Having everything you need provides a certain level of comfort. And you can have that same level of ease and convenience when you start working in an office—you just need to think a few steps ahead.
“Keep a stash of things you might need in your desk,” says Crystal Paschal, a project manager at digital agency Ayokay who recently transitioned to an in-person role after 10 years of working remotely as a freelancer. “I got used to having quick access to things like headphones, medication, or snacks at home, and I forgot that these things won’t necessarily be waiting for me at an office.” Bringing in all the essentials made Paschal feel more ready to tackle her new role and get work done. “Having everything I need definitely makes me feel more comfortable.”

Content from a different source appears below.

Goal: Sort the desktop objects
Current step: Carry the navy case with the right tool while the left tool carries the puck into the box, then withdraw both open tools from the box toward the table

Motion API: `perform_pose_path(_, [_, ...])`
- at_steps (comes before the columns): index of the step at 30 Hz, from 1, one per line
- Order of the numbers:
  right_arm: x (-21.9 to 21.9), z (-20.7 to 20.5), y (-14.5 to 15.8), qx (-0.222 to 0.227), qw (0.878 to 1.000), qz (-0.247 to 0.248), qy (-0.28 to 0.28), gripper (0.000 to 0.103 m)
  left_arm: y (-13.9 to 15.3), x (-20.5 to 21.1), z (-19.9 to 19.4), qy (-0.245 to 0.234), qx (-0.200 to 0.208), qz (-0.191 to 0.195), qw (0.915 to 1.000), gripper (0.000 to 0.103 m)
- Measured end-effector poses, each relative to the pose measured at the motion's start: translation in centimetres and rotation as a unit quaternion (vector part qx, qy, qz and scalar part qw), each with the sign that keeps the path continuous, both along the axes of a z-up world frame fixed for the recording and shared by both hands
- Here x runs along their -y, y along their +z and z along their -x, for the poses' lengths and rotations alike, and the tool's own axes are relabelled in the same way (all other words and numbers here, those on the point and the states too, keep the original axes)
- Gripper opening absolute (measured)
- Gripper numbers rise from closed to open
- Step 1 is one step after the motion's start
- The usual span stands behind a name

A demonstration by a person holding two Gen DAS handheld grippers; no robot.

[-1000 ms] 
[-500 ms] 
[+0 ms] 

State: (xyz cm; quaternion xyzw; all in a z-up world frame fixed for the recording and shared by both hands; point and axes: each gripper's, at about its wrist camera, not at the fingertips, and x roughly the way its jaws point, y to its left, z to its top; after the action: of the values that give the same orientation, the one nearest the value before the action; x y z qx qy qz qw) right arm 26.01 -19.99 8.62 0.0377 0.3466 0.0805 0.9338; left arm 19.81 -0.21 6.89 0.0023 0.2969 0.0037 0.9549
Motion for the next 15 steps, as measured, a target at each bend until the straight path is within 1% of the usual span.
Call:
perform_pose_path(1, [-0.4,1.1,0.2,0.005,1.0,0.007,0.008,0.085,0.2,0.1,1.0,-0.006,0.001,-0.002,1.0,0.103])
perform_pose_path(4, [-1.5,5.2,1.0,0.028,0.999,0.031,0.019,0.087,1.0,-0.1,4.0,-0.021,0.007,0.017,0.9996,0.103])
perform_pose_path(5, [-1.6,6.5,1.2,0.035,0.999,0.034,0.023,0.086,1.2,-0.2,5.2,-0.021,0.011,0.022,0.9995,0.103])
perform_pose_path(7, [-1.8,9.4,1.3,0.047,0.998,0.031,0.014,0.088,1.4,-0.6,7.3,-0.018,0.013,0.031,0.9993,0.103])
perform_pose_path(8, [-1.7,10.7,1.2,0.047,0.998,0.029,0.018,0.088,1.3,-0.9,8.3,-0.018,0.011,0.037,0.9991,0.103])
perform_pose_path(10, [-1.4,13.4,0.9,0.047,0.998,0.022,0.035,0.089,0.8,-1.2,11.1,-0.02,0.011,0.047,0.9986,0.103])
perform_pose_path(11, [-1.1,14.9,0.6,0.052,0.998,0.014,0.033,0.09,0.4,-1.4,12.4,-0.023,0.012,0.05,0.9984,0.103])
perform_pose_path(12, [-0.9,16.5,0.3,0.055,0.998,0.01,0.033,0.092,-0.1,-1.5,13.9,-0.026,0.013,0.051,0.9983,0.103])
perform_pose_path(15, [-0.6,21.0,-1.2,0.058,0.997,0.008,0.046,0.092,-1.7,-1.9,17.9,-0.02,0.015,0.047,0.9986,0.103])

During your first few days in your new in-house role, take stock of what’s available at the office (so, for example, chances are you won’t need to bring your own office supplies—your company probably has that handled). Then, make sure you prepare your desk with whatever else you might need to feel comfortable and do your best work—like headphones, your daily planner, a reusable water bottle, healthy snacks, or an extra phone charger.
4. Focus on the Positives
A lot of people struggle with the shift from remote to in-office work because they’re concentrating on all the things they enjoyed about working remotely. But if you want a smooth (and happy!) transition, it’s important to focus not only on the “why” that spurred your move, but also on all the positive opportunities that come along with your new gig.

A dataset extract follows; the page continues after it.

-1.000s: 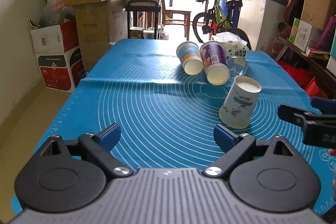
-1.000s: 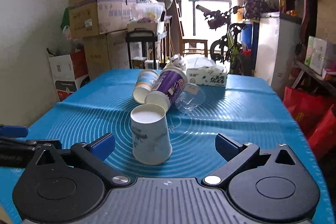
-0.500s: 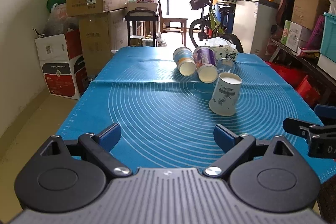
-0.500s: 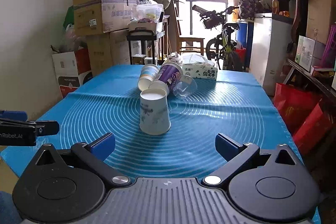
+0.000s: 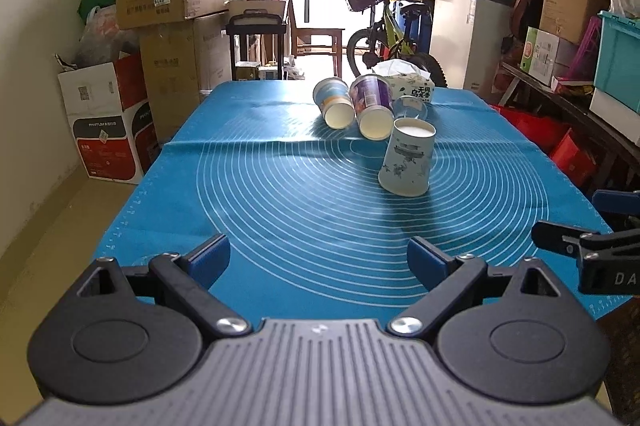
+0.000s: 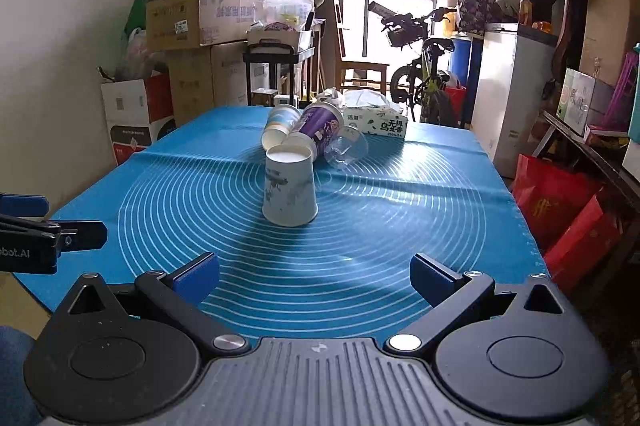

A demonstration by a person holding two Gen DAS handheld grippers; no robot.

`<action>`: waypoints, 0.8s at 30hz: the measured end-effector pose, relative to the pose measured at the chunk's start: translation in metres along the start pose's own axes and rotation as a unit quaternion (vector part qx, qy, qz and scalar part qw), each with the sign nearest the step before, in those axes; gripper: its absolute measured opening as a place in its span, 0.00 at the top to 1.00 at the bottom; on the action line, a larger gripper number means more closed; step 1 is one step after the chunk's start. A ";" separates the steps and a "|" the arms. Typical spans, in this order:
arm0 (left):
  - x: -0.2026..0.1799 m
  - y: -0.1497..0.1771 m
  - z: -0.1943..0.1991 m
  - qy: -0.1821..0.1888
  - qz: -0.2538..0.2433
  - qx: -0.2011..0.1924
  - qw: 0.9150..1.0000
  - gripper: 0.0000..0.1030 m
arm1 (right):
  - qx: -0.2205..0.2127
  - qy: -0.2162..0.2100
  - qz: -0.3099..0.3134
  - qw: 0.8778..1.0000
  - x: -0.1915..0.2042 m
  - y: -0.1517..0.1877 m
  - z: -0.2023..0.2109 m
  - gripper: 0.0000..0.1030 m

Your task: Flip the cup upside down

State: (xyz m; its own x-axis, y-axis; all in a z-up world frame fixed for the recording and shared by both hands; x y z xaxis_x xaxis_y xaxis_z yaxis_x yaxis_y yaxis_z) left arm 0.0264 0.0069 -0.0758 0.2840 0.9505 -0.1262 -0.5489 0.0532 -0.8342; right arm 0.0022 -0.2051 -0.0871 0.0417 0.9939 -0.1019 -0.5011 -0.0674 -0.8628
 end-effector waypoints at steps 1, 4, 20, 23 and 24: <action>0.000 0.001 0.000 -0.001 0.000 0.000 1.000 0.08 | -0.001 0.000 -0.001 1.000 0.000 0.000 0.001 0.00; 0.001 0.003 0.001 -0.003 0.001 0.002 1.000 0.08 | 0.001 0.002 0.001 1.000 -0.001 0.000 0.003 0.00; 0.001 0.002 0.002 0.003 0.000 -0.001 1.000 0.08 | 0.004 0.000 -0.001 1.000 -0.004 0.001 0.004 0.00; 0.000 0.003 0.002 0.003 -0.001 0.000 1.000 0.08 | 0.003 -0.001 0.002 1.000 -0.002 0.001 0.003 0.00; 0.000 0.003 0.002 0.002 -0.002 0.000 1.000 0.08 | 0.003 -0.001 0.002 1.000 -0.002 0.001 0.003 0.00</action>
State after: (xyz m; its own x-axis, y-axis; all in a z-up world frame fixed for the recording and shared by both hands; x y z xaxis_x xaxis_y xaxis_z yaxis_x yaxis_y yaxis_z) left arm 0.0233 0.0073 -0.0770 0.2893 0.9491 -0.1246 -0.5476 0.0573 -0.8348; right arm -0.0011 -0.2071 -0.0859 0.0373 0.9939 -0.1040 -0.5060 -0.0710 -0.8596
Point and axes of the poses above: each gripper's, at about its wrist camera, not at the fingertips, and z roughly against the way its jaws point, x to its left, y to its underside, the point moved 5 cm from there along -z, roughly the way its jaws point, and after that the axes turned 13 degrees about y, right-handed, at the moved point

Take a glass-half-full approach to your new situation and consciously look for positives in your new day-to-day routine. Do you have an amazing supervisor who takes a mentorship role? Do you find your new office space creatively inspiring? Do you love having a reason to get up at a reasonable hour? The point is, there are some definite advantages to working in an office that you won’t get when working remotely—and the trick to making the transition easier is to focus on those advantages.
Shiwon Oh, who works in content marketing at Fueled, has found that the positives of her new role—in particular, the accountability of working in an office—have made the transition from working remotely to working in an office completely worth it. “Though it was convenient to be working from the comfort of my own room, it was challenging to boost my work ethic—my schedule was too flexible and there was no one around to keep me accountable,” she says.

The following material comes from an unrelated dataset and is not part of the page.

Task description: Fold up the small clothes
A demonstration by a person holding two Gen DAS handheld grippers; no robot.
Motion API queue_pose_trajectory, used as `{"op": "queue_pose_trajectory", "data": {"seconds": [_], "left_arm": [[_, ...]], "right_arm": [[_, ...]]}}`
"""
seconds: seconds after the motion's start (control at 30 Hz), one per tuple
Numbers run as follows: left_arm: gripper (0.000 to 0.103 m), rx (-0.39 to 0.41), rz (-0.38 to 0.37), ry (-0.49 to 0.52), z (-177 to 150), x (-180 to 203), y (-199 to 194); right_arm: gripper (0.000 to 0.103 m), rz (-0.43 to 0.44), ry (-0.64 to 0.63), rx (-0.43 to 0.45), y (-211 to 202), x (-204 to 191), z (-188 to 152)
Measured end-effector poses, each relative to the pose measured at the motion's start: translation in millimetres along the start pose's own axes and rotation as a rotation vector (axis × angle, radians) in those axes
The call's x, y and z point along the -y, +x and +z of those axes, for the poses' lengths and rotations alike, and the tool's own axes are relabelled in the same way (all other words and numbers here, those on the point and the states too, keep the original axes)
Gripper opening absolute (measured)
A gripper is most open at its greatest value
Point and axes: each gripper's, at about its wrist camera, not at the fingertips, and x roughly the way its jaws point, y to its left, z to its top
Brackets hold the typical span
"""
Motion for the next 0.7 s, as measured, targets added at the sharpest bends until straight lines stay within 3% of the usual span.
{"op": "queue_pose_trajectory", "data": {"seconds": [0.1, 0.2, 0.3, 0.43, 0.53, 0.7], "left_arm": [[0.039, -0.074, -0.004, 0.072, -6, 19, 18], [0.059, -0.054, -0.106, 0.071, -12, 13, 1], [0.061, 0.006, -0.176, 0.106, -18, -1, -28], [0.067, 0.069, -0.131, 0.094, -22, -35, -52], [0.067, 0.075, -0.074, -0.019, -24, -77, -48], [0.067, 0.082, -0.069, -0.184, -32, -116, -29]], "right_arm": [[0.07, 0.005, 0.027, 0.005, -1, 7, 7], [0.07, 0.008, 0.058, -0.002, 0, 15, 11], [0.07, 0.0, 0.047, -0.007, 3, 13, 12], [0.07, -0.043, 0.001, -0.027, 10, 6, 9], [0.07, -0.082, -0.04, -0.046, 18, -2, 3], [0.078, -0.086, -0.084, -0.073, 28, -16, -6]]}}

Without the accountability of working in an office, Oh struggled with an unpredictable sleep schedule. She often got a late start to the day—and worked well into the evening. Now that she’s in-house, Oh’s strict daily wake-up time of 7:30 AM allows her to start and end work earlier, which helps her squeeze more free time into her day to relax and have fun. “I have a better work-life balance than when I was working remotely,” says Oh.
We get it—change is never easy. But if you’re thinking about getting back into the office after a good chunk of time living the remote life, the switch doesn’t have to totally throw you off your game.
If you want to settle into your new role with as few setbacks as possible, you need to be proactive. Seek out mentors to help acclimate you to your new company. Find a new morning routine that helps you get amped up to head to the office. Follow the tips we outlined above. Do whatever you need to do to make the transition as easy, quick, and seamless as possible. And if you’re struggling to adjust to life in the office, speak up! Your team can’t support you if they don’t know you’re struggling.
There are going to be days when you question why you left remote work. In those moments, make sure to remind yourself why you switched to an in-office role—and why your new gig is a million times better than your last.